The arrangement of enemies and bosses is very enjoyable, each having their own attack patterns and overall look. I would find these little cultists with crossbows and, upon accident, I swung at their bolt and hit it right back at them. Spiders would leap from above, but telegraph their destination, allowing me to dodge doll into them and crack my axe against their skull. Some enemies would leave a slime trail that would poison me if I stood in it too long, so I would use my curses to attack at them from afar, earning the dropped fervour from their corpses to power up my curses with the ammunition needed to continually use them. Each environment has pots to smash, grass to cut, bones to crunch under your feet, and more, all offering you materials that you’ll eagerly use later.
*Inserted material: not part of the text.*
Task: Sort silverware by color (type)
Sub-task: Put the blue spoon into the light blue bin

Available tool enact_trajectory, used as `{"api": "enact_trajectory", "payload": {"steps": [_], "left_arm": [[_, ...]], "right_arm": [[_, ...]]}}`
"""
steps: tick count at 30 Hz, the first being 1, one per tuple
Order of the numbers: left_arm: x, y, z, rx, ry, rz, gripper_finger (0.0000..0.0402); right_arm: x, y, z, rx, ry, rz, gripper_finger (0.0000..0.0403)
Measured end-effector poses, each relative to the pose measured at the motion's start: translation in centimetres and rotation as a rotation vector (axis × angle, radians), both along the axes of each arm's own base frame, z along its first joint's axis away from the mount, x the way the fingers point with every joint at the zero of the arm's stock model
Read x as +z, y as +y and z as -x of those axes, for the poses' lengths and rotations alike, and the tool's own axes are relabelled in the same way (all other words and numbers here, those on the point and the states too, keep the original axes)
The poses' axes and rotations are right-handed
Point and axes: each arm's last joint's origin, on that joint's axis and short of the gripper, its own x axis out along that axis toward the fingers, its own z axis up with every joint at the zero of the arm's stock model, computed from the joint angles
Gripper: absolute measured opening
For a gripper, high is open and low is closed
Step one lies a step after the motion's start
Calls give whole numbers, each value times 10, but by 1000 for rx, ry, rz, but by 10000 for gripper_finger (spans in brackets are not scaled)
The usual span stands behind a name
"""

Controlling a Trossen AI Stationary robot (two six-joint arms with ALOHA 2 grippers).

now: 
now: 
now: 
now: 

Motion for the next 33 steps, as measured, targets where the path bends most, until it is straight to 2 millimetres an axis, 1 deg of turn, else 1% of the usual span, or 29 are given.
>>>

Competing a room will unlock a chest filled with gold or hearts to heal your wounds, and if you find the tarot card to do so, you can upgrade the contents in the chests going forward, but only in that current run.
Whether it is the calming music while I would tend to my camp or the intensity-driven beats while I would be destroying one of the Bishops, the music in Cult of the Lamb is just as enjoyable as its fun cartoony visuals that really make this game pop. The combination of its gorgeous art direction to the crunchy sound effect of collecting resources or pulling in devotion is a match made in heaven, or rather, hell, as I am essentially serving a demon. Everything this game does visually is just fantastic with cute creatures that could be dancing alongside your statue one moment or crushed to death by some demonic creature I summoned in my temple. This game has a truly memorable style to it that is instantly recognizable and doesn’t feel like some copy-and-pasted affair.
Cult of the Lamb can often be dark, morbid, and twisted, but also a game where you’ll laugh your ass off at how silly it truly can be. Creating my cult was incredibly fun, customizing them, naming them, and just getting to know how their traits affect their personality. I would constantly see my favorites either die of some illness or from old age and I would simply go into my temple and bring them back, hoping to see them scamper about to make this cult something truly great. The hack and slash nature of combat, with the arsenal of weapons and curses you wield, was always fun and I never once got tired of it. And thankfully, the same can be said for the day-to-day village maintenance of ensuring 2Sheep2Slaughter was always firing on all cylinders. While a few pesky bugs did affect my time with the pre-release build, I’ll be checking out the game again post-launch, ready to start this whole demonic party all over again.
Developer - Massive Monster. Publisher - Devolver Digital. Released - August 11th, 2022. Available On - Xbox One, Xbox Series X/S, PlayStation 4/5, Windows PC, Nintendo Switch. Rated - (T) Blood, Violence. Platform Reviewed - Windows PC via Steam. Review Access - A review code was provided by the publisher for the purpose of this review.